Take each line from the entries that holds "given" and copy it out.

+++ Records to process +++

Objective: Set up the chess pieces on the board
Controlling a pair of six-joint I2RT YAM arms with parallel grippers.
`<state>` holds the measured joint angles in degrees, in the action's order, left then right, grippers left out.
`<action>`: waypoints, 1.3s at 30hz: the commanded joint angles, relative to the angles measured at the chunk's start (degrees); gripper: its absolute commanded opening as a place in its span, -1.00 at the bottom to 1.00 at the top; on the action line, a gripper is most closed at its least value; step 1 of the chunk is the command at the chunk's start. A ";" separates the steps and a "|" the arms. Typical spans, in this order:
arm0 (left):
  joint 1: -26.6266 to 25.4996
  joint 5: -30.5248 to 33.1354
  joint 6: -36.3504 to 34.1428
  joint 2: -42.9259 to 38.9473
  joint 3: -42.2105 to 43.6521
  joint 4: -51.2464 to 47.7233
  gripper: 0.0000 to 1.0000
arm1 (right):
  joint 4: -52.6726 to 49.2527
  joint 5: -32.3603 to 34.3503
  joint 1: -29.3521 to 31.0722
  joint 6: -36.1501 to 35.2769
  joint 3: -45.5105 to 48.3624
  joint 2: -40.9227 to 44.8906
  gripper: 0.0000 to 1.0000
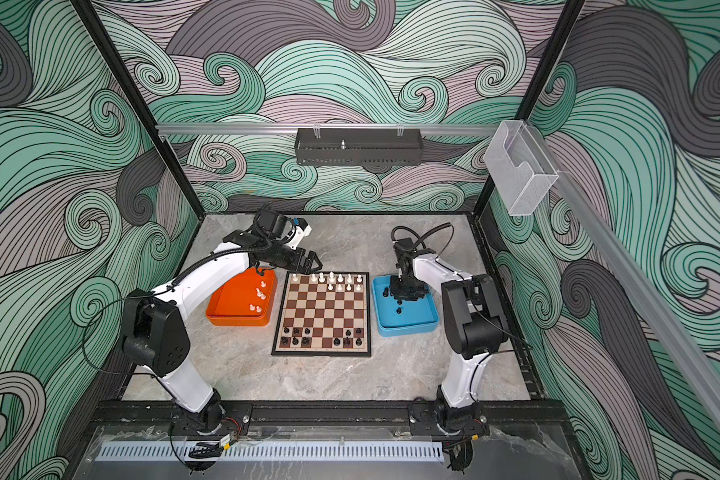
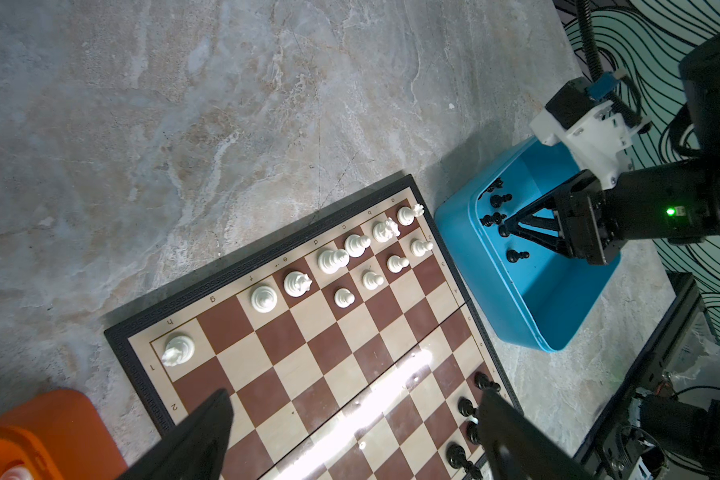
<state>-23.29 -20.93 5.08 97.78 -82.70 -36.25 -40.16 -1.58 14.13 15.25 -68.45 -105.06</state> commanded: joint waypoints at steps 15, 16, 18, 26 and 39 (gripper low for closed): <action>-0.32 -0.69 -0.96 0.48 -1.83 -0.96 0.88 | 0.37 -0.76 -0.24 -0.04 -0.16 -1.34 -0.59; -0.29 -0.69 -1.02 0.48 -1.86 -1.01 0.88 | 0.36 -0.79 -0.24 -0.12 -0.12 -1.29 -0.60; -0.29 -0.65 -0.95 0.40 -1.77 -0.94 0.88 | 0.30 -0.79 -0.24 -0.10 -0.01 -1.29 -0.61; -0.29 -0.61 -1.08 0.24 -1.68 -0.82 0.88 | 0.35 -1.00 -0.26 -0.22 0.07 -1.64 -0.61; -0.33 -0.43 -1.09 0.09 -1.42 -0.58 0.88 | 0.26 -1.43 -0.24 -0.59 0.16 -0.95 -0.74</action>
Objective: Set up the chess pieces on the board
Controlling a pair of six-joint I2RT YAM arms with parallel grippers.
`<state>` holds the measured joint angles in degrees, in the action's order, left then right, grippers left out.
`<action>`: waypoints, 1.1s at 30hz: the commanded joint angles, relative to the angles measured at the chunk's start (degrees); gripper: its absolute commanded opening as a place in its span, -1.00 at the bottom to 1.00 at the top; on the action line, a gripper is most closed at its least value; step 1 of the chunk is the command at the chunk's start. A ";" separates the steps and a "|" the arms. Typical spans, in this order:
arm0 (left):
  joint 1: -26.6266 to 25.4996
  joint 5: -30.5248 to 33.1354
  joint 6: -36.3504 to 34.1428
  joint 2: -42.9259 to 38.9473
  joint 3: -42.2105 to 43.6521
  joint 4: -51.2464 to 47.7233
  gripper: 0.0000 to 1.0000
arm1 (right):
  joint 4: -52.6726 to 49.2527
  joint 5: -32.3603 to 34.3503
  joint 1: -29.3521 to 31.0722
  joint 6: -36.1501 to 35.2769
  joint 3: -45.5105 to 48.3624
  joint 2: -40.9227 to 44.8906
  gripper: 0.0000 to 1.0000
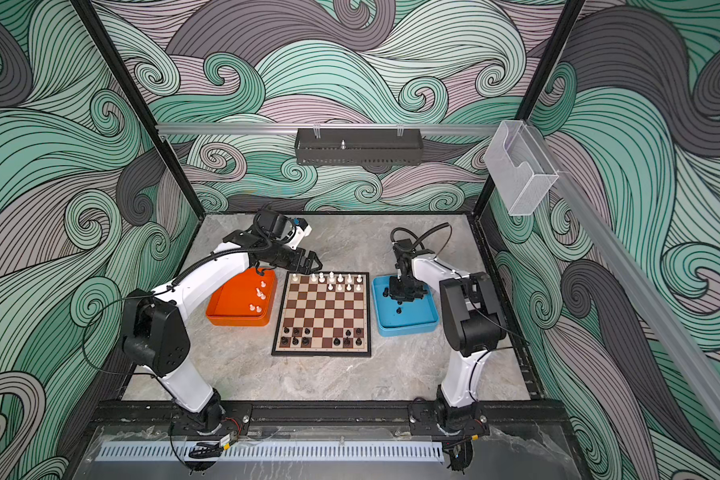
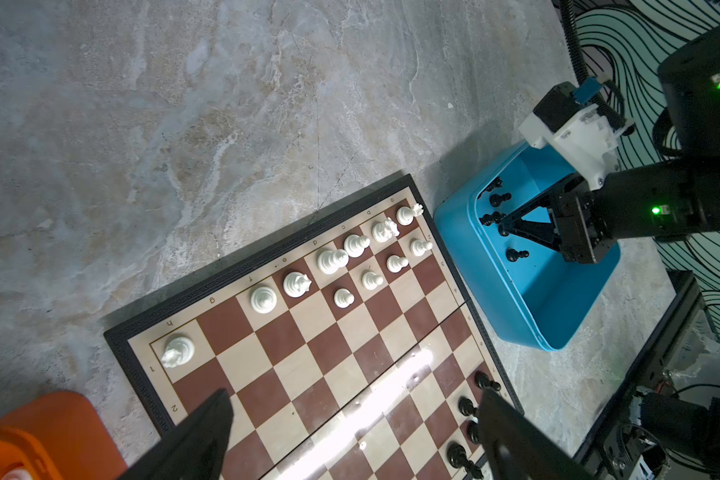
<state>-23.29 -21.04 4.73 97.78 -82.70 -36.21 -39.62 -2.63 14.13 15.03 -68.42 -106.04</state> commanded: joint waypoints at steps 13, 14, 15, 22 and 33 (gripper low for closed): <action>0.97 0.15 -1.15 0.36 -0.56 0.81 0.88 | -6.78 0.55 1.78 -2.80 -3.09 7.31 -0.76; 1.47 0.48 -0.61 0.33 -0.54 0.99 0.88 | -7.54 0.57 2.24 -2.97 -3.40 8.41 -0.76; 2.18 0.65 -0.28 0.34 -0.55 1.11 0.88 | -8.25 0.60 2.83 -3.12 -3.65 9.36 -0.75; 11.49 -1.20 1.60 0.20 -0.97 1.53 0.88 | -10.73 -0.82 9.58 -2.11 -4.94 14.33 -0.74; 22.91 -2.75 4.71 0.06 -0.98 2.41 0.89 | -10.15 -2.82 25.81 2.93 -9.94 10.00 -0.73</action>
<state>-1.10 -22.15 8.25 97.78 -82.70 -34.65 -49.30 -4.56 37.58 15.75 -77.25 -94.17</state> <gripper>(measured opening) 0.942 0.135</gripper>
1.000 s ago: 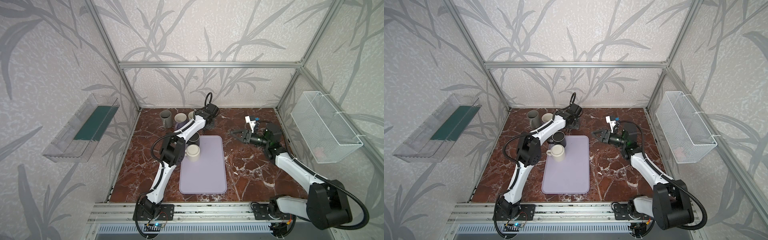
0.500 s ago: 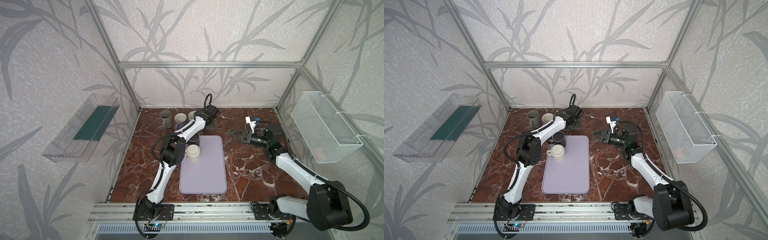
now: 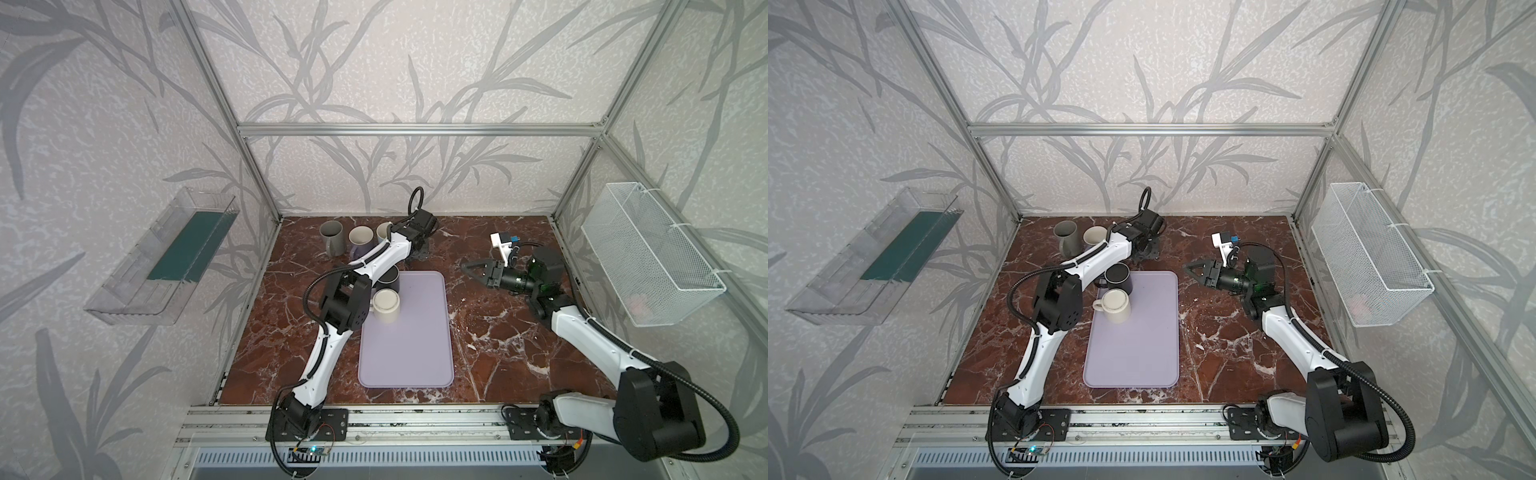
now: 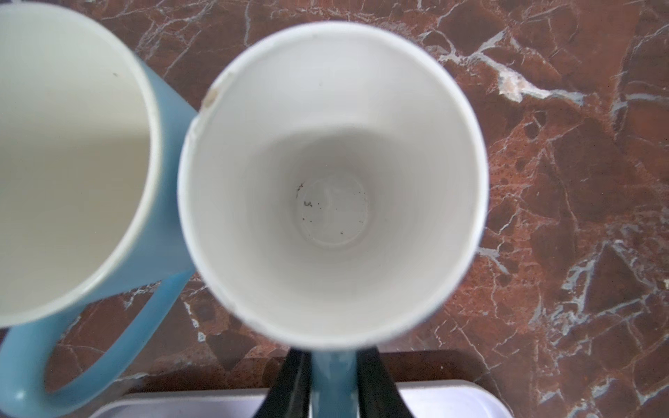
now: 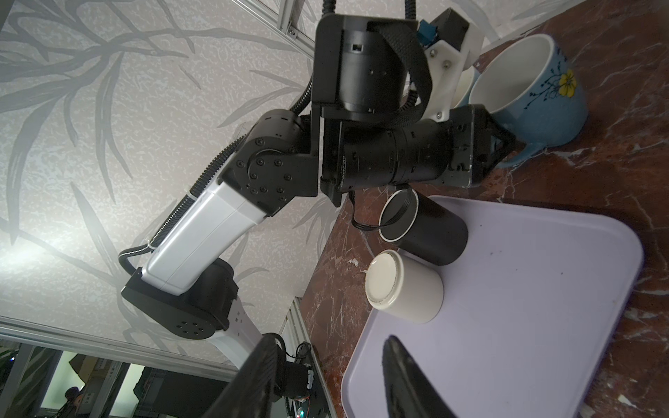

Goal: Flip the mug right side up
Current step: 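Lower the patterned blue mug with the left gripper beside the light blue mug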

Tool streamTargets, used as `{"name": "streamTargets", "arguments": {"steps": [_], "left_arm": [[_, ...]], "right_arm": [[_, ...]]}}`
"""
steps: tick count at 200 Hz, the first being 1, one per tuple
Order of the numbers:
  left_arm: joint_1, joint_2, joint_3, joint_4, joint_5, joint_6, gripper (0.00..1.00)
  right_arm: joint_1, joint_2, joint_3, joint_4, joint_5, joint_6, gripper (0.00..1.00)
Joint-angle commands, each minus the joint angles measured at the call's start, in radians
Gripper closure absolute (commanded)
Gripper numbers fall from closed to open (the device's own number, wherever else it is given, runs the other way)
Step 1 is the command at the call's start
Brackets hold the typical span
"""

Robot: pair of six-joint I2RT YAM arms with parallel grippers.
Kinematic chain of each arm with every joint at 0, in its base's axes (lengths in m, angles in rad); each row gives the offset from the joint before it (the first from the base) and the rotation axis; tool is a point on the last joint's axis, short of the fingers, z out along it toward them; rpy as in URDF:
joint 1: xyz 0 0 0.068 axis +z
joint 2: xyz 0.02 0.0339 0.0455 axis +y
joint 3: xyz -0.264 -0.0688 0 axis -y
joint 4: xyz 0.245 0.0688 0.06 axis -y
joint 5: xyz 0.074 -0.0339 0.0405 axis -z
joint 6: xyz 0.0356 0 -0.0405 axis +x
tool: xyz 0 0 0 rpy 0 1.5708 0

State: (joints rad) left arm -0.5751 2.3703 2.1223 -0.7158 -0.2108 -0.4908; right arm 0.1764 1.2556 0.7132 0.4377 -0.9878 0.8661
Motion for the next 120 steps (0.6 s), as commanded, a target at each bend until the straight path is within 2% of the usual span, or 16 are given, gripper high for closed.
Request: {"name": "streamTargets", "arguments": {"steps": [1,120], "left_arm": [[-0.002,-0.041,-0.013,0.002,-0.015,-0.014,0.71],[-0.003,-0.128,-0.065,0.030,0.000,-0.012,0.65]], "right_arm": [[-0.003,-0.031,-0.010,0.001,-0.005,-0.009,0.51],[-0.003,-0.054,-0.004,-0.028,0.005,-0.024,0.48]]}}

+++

§ **Output of the task**:
Gripper numbers fall from closed to open (the device's own number, wherever else it is given, runs the other way)
Motion for the next 120 steps (0.6 s), as commanded, a target at each bend until the straight path is within 2% of the usual span, or 16 are given, gripper high for closed.

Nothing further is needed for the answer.